• Extracted data
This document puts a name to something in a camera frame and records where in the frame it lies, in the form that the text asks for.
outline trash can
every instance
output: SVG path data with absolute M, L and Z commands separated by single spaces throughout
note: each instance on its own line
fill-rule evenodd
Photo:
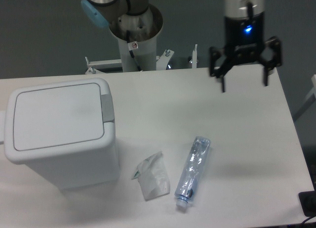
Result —
M 4 152 L 59 189 L 119 177 L 115 117 L 101 78 L 19 88 L 5 112 Z

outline white table
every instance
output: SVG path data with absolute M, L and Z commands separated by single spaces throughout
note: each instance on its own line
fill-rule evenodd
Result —
M 0 110 L 18 87 L 96 76 L 0 80 Z M 59 191 L 0 146 L 0 227 L 262 227 L 302 222 L 298 193 L 313 190 L 282 86 L 262 85 L 259 65 L 235 67 L 227 92 L 207 69 L 97 75 L 110 85 L 119 146 L 118 181 Z M 195 136 L 212 149 L 192 207 L 174 191 Z M 162 150 L 169 195 L 145 202 L 135 166 Z

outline blue led light
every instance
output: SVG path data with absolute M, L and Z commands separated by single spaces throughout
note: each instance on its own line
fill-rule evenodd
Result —
M 245 29 L 246 34 L 249 34 L 252 30 L 252 26 L 247 26 L 247 28 Z

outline clear plastic wrapper
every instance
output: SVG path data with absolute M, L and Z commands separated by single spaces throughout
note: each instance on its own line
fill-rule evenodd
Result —
M 161 151 L 143 160 L 137 166 L 132 179 L 136 178 L 146 201 L 170 193 L 170 181 Z

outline plastic bottle
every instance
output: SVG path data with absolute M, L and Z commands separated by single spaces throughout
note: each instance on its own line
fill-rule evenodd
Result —
M 193 201 L 210 144 L 211 141 L 204 137 L 196 137 L 193 142 L 174 194 L 178 198 L 176 205 L 182 209 L 186 209 L 188 202 Z

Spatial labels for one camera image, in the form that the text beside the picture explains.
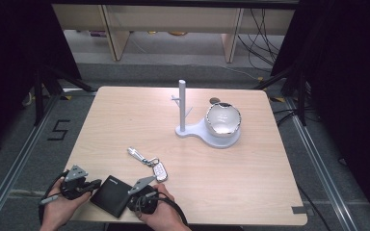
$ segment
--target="gray floor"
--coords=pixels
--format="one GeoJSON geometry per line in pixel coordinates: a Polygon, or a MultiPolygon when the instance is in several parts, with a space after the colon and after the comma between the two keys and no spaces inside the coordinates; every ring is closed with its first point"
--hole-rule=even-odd
{"type": "MultiPolygon", "coordinates": [[[[251,89],[258,78],[269,78],[271,67],[257,58],[250,57],[241,42],[238,42],[232,64],[225,62],[220,35],[187,34],[174,37],[159,32],[134,32],[124,50],[122,60],[114,62],[105,38],[93,38],[88,32],[65,31],[74,58],[86,83],[93,87],[150,86],[175,87],[178,79],[186,79],[191,88],[251,89]]],[[[283,37],[270,37],[275,46],[280,46],[283,37]]],[[[268,53],[258,49],[264,56],[268,53]]],[[[63,83],[65,88],[72,87],[63,83]]],[[[266,89],[269,97],[279,97],[282,81],[266,89]]],[[[45,123],[26,165],[13,185],[13,192],[0,211],[0,230],[37,230],[39,220],[37,204],[39,197],[33,193],[46,190],[50,181],[64,168],[68,155],[80,132],[84,119],[93,102],[93,95],[73,95],[68,100],[59,100],[45,123]],[[62,124],[67,129],[63,141],[49,141],[59,136],[52,129],[58,119],[68,119],[62,124]]],[[[285,110],[286,103],[271,102],[274,112],[285,110]]],[[[287,113],[275,114],[275,120],[287,113]]],[[[322,122],[313,112],[307,112],[307,130],[327,166],[337,191],[343,197],[358,230],[370,230],[370,205],[357,185],[351,172],[337,162],[339,152],[330,139],[322,122]]],[[[23,143],[33,130],[34,105],[27,106],[13,119],[0,143],[0,185],[7,176],[12,163],[22,149],[23,143]]],[[[346,230],[342,227],[331,201],[309,158],[293,119],[287,119],[279,131],[296,181],[308,194],[311,201],[327,221],[331,230],[346,230]]],[[[302,194],[308,210],[308,223],[303,227],[244,227],[244,230],[327,230],[321,218],[302,194]]],[[[104,224],[71,221],[62,230],[103,230],[104,224]]]]}

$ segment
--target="white vertical rod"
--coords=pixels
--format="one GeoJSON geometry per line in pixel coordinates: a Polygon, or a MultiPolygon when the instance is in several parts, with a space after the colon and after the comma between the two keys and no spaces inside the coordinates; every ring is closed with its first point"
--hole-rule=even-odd
{"type": "Polygon", "coordinates": [[[185,132],[185,80],[179,80],[179,130],[185,132]]]}

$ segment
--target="key fob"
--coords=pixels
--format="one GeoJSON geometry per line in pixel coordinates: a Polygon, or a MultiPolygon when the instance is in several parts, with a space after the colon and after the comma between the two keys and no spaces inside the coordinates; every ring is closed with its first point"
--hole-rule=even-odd
{"type": "Polygon", "coordinates": [[[167,171],[165,170],[164,165],[162,165],[161,162],[152,167],[152,169],[154,170],[154,174],[157,176],[158,182],[163,182],[168,179],[167,171]]]}

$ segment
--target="robotic hand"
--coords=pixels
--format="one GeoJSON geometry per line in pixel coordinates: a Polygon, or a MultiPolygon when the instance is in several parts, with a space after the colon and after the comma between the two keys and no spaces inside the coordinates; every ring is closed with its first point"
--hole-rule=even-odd
{"type": "Polygon", "coordinates": [[[141,213],[153,214],[158,206],[158,201],[163,201],[172,206],[181,217],[182,222],[188,226],[188,221],[181,208],[174,201],[170,200],[164,193],[158,192],[149,185],[149,183],[156,179],[156,177],[157,176],[154,175],[142,178],[137,181],[130,191],[128,191],[128,194],[131,195],[131,198],[127,203],[128,209],[135,212],[137,217],[139,217],[141,213]]]}
{"type": "Polygon", "coordinates": [[[79,166],[73,166],[71,170],[67,170],[56,177],[39,203],[40,223],[43,220],[44,205],[58,198],[57,194],[49,195],[49,193],[60,178],[65,177],[65,180],[62,182],[59,194],[69,200],[76,199],[86,192],[92,192],[100,188],[101,180],[86,182],[87,175],[89,174],[79,166]]]}

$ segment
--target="white base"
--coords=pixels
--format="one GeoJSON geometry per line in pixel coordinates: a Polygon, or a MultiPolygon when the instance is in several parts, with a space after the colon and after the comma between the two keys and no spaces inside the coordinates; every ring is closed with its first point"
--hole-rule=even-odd
{"type": "Polygon", "coordinates": [[[209,133],[205,126],[205,119],[203,118],[199,123],[192,125],[185,125],[185,131],[180,131],[180,126],[175,128],[175,133],[180,138],[198,137],[206,144],[215,148],[228,148],[239,140],[240,128],[231,137],[219,138],[209,133]]]}

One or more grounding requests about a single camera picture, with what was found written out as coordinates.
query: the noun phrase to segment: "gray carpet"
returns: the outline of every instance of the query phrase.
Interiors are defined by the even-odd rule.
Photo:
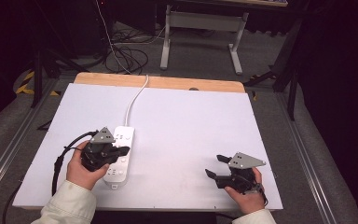
[[[227,49],[227,44],[231,43],[234,37],[234,34],[224,32],[216,32],[209,37],[201,37],[195,31],[176,31],[172,35],[171,56],[166,71],[159,69],[162,52],[161,39],[148,45],[131,45],[128,47],[141,49],[147,53],[149,62],[144,68],[143,74],[244,82],[249,80],[252,75],[261,75],[269,70],[269,65],[274,63],[285,39],[284,36],[279,35],[270,37],[268,34],[245,32],[238,48],[244,74],[236,76]],[[141,58],[140,55],[136,54],[134,54],[134,57]],[[110,57],[108,65],[113,67],[114,64],[114,59]],[[101,64],[89,70],[107,72]],[[73,74],[74,72],[64,71],[63,73]],[[13,87],[14,89],[18,88],[25,74],[19,77],[18,82]],[[64,92],[66,85],[73,78],[69,75],[62,76],[55,84],[54,90]],[[336,223],[358,223],[355,201],[302,102],[301,89],[298,90],[296,100],[296,122],[292,122],[288,121],[280,100],[286,99],[287,93],[273,92],[270,87],[272,82],[272,80],[266,80],[256,87],[246,90],[256,93],[256,100],[251,99],[252,105],[271,167],[277,176],[276,181],[282,197],[283,210],[273,212],[277,223],[328,223],[321,215],[323,209],[321,210],[315,201],[310,180],[306,176],[298,153],[296,138],[293,137],[293,127],[297,128],[302,144],[308,152]],[[32,99],[33,95],[18,94],[17,99],[0,114],[0,156],[29,113]],[[46,133],[38,131],[37,127],[53,118],[60,100],[61,96],[49,96],[46,99],[26,132],[16,157],[0,180],[0,223],[10,194],[19,185],[19,179],[25,175]],[[46,169],[53,169],[53,164]],[[228,214],[232,216],[240,215],[236,211]],[[39,211],[24,210],[12,206],[7,211],[7,223],[30,223],[38,217]],[[224,217],[217,218],[217,223],[228,222],[229,220]]]

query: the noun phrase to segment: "white power strip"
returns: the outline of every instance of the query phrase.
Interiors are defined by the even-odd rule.
[[[104,182],[111,189],[118,189],[127,183],[130,168],[130,155],[132,152],[132,140],[135,129],[127,126],[118,126],[115,128],[113,137],[116,147],[129,147],[130,151],[126,156],[119,157],[117,162],[110,164],[106,175],[103,177]]]

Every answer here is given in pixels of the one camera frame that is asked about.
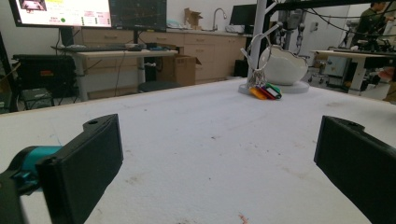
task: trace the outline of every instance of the desk
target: desk
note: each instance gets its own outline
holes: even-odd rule
[[[98,76],[86,76],[83,63],[89,60],[109,60],[109,59],[137,59],[137,79],[138,83],[145,82],[145,57],[163,57],[175,55],[177,51],[101,51],[101,52],[79,52],[72,53],[76,63],[77,83],[79,88],[79,97],[81,101],[88,100],[89,91],[99,91],[115,88],[115,83],[108,81],[98,81]]]
[[[386,57],[385,55],[379,55],[379,54],[349,53],[349,52],[340,52],[333,50],[313,50],[312,52],[327,56],[350,58],[352,59],[353,63],[357,63],[355,74],[353,75],[353,79],[352,79],[352,84],[348,91],[349,94],[354,94],[354,95],[361,94],[361,83],[363,82],[363,78],[366,73],[366,69],[364,68],[364,62],[366,58]]]
[[[245,78],[0,116],[0,170],[29,146],[65,145],[118,113],[124,161],[87,223],[370,223],[315,165],[323,115],[396,146],[396,106],[311,87],[260,101]],[[41,192],[22,197],[50,223]]]

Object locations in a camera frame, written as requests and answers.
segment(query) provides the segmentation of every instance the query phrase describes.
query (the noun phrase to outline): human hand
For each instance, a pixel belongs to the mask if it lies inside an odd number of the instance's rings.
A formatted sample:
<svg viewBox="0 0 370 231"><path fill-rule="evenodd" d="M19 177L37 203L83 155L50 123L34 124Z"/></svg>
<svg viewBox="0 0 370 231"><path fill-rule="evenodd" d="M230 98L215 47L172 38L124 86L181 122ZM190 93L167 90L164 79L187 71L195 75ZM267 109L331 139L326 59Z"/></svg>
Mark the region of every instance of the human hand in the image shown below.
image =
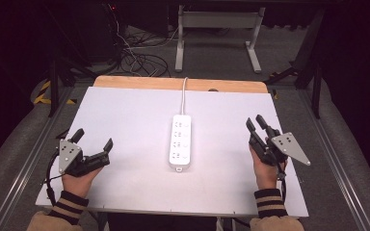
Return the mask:
<svg viewBox="0 0 370 231"><path fill-rule="evenodd" d="M260 161L257 153L249 145L251 156L253 157L254 174L256 175L256 184L258 189L275 189L278 179L278 168L264 164ZM285 164L280 164L282 169L285 169Z"/></svg>
<svg viewBox="0 0 370 231"><path fill-rule="evenodd" d="M102 168L96 169L89 172L86 175L80 177L74 177L72 175L65 174L62 176L63 188L69 193L73 193L82 198L86 198L89 193L90 187L94 177L100 172Z"/></svg>

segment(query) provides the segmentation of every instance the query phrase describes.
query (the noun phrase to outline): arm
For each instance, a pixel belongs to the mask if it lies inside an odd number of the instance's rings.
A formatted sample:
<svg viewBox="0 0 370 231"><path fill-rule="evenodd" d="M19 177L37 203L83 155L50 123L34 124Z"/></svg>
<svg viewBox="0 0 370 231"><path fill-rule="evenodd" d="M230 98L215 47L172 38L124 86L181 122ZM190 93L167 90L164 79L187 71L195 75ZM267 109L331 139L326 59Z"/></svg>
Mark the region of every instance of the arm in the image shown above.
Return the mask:
<svg viewBox="0 0 370 231"><path fill-rule="evenodd" d="M37 212L29 224L28 231L82 231L78 225L80 215L89 204L86 199L94 177L101 168L81 177L64 175L64 190L49 214Z"/></svg>
<svg viewBox="0 0 370 231"><path fill-rule="evenodd" d="M277 189L277 168L263 164L254 150L249 146L253 157L254 174L259 191L254 193L257 202L259 218L251 220L251 231L302 231L301 223L288 217Z"/></svg>

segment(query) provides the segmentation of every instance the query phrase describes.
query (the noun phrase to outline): white table
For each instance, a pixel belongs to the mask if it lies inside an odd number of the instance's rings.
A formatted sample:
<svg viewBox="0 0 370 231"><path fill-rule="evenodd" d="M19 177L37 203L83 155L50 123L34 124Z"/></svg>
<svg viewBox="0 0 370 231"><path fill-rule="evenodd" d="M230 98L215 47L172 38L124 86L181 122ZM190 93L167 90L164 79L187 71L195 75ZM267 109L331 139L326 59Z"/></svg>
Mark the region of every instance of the white table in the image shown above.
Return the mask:
<svg viewBox="0 0 370 231"><path fill-rule="evenodd" d="M142 83L146 80L133 79ZM178 84L182 80L169 81ZM190 80L189 88L196 82L199 80ZM193 119L192 159L190 168L178 173L170 168L168 157L172 117L179 113L180 102L181 90L88 89L67 138L83 128L86 134L78 145L85 155L101 151L110 138L115 144L111 164L92 184L90 210L214 217L257 215L253 195L257 186L245 123L248 117L254 120L260 114L280 129L271 95L187 90L185 113ZM258 134L263 139L266 136L262 130ZM57 170L56 162L51 175L58 175ZM287 211L294 217L307 217L291 161L286 173ZM52 186L59 196L61 180L53 180ZM45 186L37 205L50 206Z"/></svg>

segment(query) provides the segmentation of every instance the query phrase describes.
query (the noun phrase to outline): power outlet
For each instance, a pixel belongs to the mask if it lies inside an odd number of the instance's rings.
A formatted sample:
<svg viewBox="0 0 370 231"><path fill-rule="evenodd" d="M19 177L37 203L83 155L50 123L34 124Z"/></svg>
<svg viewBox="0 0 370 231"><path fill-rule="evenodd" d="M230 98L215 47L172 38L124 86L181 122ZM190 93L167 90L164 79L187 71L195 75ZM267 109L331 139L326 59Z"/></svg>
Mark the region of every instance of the power outlet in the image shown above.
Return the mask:
<svg viewBox="0 0 370 231"><path fill-rule="evenodd" d="M191 163L191 117L175 115L172 120L170 166L180 172Z"/></svg>

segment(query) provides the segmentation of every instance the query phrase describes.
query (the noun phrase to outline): striped sleeve
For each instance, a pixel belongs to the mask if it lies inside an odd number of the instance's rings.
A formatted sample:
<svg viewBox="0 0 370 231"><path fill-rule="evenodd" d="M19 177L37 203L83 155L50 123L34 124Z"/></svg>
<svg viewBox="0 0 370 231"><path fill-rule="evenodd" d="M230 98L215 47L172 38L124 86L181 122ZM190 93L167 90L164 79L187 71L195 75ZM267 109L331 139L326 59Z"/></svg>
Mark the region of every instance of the striped sleeve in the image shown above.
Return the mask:
<svg viewBox="0 0 370 231"><path fill-rule="evenodd" d="M80 215L88 204L88 199L81 198L67 191L62 191L60 199L55 204L52 211L50 211L49 216L63 218L70 224L75 225L78 223Z"/></svg>
<svg viewBox="0 0 370 231"><path fill-rule="evenodd" d="M278 189L261 190L254 193L257 203L257 211L260 218L277 216L279 218L287 216Z"/></svg>

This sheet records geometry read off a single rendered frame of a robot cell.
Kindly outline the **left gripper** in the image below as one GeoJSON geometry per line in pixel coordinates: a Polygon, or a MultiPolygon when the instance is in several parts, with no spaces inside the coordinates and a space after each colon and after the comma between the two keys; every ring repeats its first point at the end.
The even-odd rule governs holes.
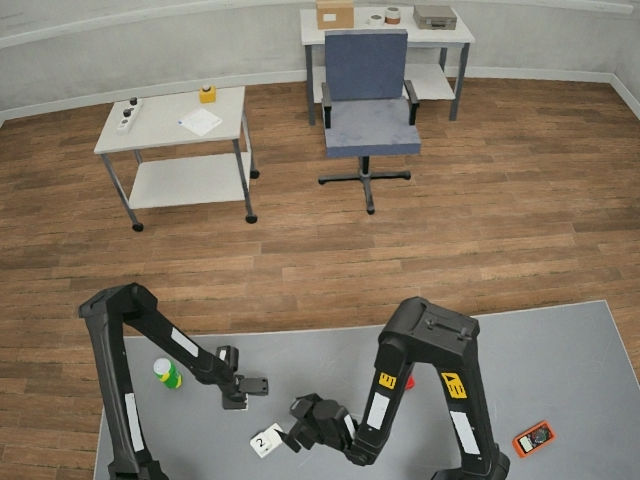
{"type": "MultiPolygon", "coordinates": [[[[239,388],[240,388],[240,383],[239,383],[239,388]]],[[[238,388],[238,390],[239,390],[238,388]]],[[[235,392],[237,393],[238,390],[235,392]]],[[[234,395],[230,394],[230,395],[234,395]]],[[[229,397],[230,395],[224,394],[222,392],[222,408],[225,410],[242,410],[242,409],[246,409],[247,408],[247,403],[244,402],[233,402],[232,399],[229,397]],[[244,408],[244,404],[245,404],[245,408],[244,408]]]]}

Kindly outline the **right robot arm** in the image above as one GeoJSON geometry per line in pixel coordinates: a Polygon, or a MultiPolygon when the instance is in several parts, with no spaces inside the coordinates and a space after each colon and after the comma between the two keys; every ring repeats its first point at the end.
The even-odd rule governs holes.
{"type": "Polygon", "coordinates": [[[323,432],[325,445],[352,464],[373,465],[389,439],[415,362],[429,363],[440,378],[460,450],[464,478],[456,480],[505,480],[510,460],[493,439],[478,360],[479,321],[427,301],[403,300],[379,334],[361,424],[333,399],[315,405],[301,398],[289,414],[303,422],[299,432],[305,438],[323,445],[323,432]]]}

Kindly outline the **green soda can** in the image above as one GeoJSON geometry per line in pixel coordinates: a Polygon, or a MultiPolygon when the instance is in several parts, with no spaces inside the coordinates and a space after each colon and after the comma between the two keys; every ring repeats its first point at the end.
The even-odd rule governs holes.
{"type": "Polygon", "coordinates": [[[157,360],[154,364],[154,373],[170,389],[177,388],[182,383],[181,373],[169,359],[157,360]]]}

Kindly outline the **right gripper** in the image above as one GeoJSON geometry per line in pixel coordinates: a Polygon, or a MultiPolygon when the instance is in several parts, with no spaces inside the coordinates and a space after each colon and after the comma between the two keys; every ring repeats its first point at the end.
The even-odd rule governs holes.
{"type": "MultiPolygon", "coordinates": [[[[323,398],[320,398],[317,393],[311,393],[311,394],[303,396],[303,397],[296,397],[295,399],[299,400],[301,398],[304,398],[306,400],[312,401],[312,402],[315,403],[315,405],[317,405],[318,402],[324,400],[323,398]]],[[[273,430],[275,432],[276,431],[278,432],[278,435],[279,435],[279,437],[280,437],[280,439],[281,439],[281,441],[283,443],[285,443],[295,453],[298,453],[301,450],[302,447],[304,447],[307,450],[311,450],[311,448],[315,444],[315,442],[305,438],[299,432],[299,430],[301,429],[302,426],[303,426],[303,424],[299,420],[297,420],[297,422],[294,424],[294,426],[292,427],[292,429],[290,430],[290,432],[288,434],[286,434],[286,433],[284,433],[284,432],[282,432],[280,430],[277,430],[277,429],[273,429],[273,430]],[[302,445],[302,447],[299,445],[299,443],[297,441],[302,445]]],[[[323,432],[322,432],[322,435],[321,435],[321,441],[325,445],[323,432]]]]}

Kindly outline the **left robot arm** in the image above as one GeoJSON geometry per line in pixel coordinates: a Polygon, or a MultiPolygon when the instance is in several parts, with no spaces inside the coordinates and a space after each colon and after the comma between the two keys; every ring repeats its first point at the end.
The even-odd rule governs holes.
{"type": "Polygon", "coordinates": [[[114,461],[107,466],[109,480],[169,480],[161,471],[159,460],[152,459],[143,436],[125,350],[123,323],[184,365],[201,384],[218,383],[221,392],[230,395],[238,390],[240,383],[238,392],[230,395],[233,402],[245,402],[245,393],[261,397],[269,393],[267,378],[244,378],[234,374],[238,371],[237,348],[220,346],[216,356],[213,355],[161,314],[157,304],[158,299],[145,286],[133,282],[101,290],[78,306],[79,318],[85,318],[91,338],[112,440],[114,461]]]}

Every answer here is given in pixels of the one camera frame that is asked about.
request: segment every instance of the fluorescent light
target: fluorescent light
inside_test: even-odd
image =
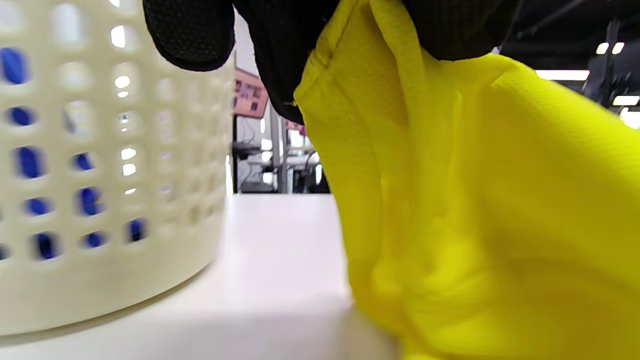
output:
[[[269,139],[262,139],[262,141],[260,142],[260,148],[263,151],[269,151],[273,149],[273,142]]]
[[[267,162],[271,160],[272,156],[273,156],[273,153],[271,151],[265,151],[262,153],[262,161]]]
[[[265,172],[262,175],[262,182],[265,183],[265,184],[273,185],[273,173],[272,172]]]
[[[124,26],[118,25],[111,29],[111,43],[115,47],[123,48],[127,45],[127,41],[124,36]]]
[[[124,176],[133,175],[136,173],[136,166],[133,164],[122,165],[122,174]]]
[[[537,70],[538,76],[546,80],[584,81],[589,70]]]
[[[604,55],[607,53],[607,50],[609,50],[609,43],[603,42],[602,44],[598,45],[598,49],[596,49],[596,54]]]
[[[322,181],[322,165],[316,166],[316,185],[319,185],[320,181]]]
[[[640,102],[640,96],[616,96],[613,106],[636,106]]]
[[[131,158],[133,158],[136,155],[136,149],[133,148],[126,148],[126,149],[122,149],[122,151],[120,151],[120,157],[123,160],[129,160]]]
[[[636,130],[640,129],[640,112],[624,111],[622,114],[620,114],[620,117],[628,127]]]
[[[611,51],[611,53],[613,55],[620,54],[622,53],[622,49],[624,49],[624,47],[625,47],[625,43],[619,42],[613,47],[613,50]]]
[[[123,75],[116,78],[115,85],[119,89],[129,86],[129,84],[131,84],[131,79],[128,76]]]

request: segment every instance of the ceiling
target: ceiling
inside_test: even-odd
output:
[[[640,40],[640,0],[524,0],[502,54],[534,69],[586,69],[611,19],[618,41]]]

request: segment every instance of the blue object
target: blue object
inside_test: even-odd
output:
[[[38,153],[32,147],[19,147],[16,150],[18,157],[19,171],[24,177],[29,179],[35,179],[42,176],[42,169],[40,168],[40,159]]]
[[[51,211],[47,201],[41,197],[27,200],[27,209],[33,215],[44,215]]]
[[[28,126],[33,124],[33,114],[27,108],[21,106],[9,109],[9,119],[16,125]]]
[[[147,237],[144,219],[137,218],[129,222],[129,239],[131,242],[140,241]]]
[[[104,235],[102,233],[91,233],[84,238],[86,245],[91,248],[100,247],[104,244]]]
[[[80,170],[91,170],[91,169],[93,169],[93,165],[91,165],[91,161],[89,161],[89,154],[84,152],[82,154],[76,155],[76,166]]]
[[[19,85],[27,81],[27,67],[24,56],[14,47],[0,49],[4,78],[10,83]]]
[[[78,193],[81,211],[87,216],[94,216],[102,213],[102,207],[98,204],[100,192],[95,188],[84,188]]]
[[[40,233],[34,235],[36,246],[38,248],[38,255],[43,260],[51,260],[58,256],[56,252],[56,240],[50,233]]]

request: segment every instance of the ceiling light
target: ceiling light
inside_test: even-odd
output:
[[[589,77],[589,70],[537,70],[538,76],[546,80],[584,81]]]
[[[273,149],[273,142],[269,139],[262,139],[262,141],[260,142],[260,148],[263,151],[269,151]]]
[[[636,106],[640,102],[640,96],[616,96],[613,106]]]
[[[596,49],[596,54],[604,55],[607,53],[607,50],[609,50],[609,43],[603,42],[602,44],[598,45],[598,49]]]
[[[625,43],[623,43],[623,42],[619,42],[619,43],[617,43],[617,44],[613,47],[613,50],[611,51],[611,53],[612,53],[613,55],[620,54],[620,53],[622,53],[622,49],[623,49],[624,47],[625,47]]]
[[[263,162],[270,161],[271,157],[273,157],[273,153],[271,151],[265,151],[265,152],[262,153],[262,161]]]
[[[636,129],[636,130],[640,129],[640,112],[627,111],[620,114],[620,117],[628,127],[631,127],[632,129]]]

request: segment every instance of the cable
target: cable
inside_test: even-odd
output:
[[[244,132],[247,133],[248,131],[246,130],[246,128],[248,127],[249,130],[251,131],[252,137],[249,139],[249,141],[247,141],[247,143],[252,143],[255,140],[255,130],[253,129],[253,127],[251,126],[251,124],[247,123],[248,121],[250,121],[250,119],[248,118],[244,118]]]
[[[242,192],[242,187],[244,186],[244,183],[246,183],[246,181],[249,180],[251,175],[253,175],[253,165],[249,165],[249,175],[247,175],[242,181],[242,183],[240,184],[240,187],[238,188],[240,192]]]

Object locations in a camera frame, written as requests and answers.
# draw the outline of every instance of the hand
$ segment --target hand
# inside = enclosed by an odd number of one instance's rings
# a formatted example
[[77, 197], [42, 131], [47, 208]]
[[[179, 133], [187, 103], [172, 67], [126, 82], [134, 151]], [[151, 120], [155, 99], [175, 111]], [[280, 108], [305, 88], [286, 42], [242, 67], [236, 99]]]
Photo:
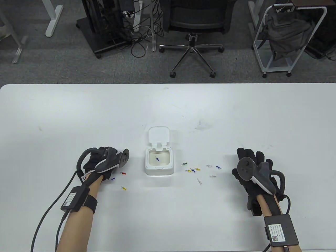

• What the task asks
Read the listing line by line, and copy each line in which the word "right" is found.

• Exercise answer
Kindly outline the **right robot arm** in the image above as one GeoJSON geometry per line in pixel coordinates: a Polygon, or a MultiPolygon when the instance is in several parts, with no spaces inside the coordinates and a space after each colon and after the comma between the two keys; every ring repeats its first point at the end.
Kindly outline the **right gripper** in the image above as one GeoJSON geometry per line in pixel coordinates: a Polygon, or a MultiPolygon when the instance is in several parts, with no spaces inside the coordinates and a space after each colon and after the comma between the two keys; every ring repeats its first point at the end.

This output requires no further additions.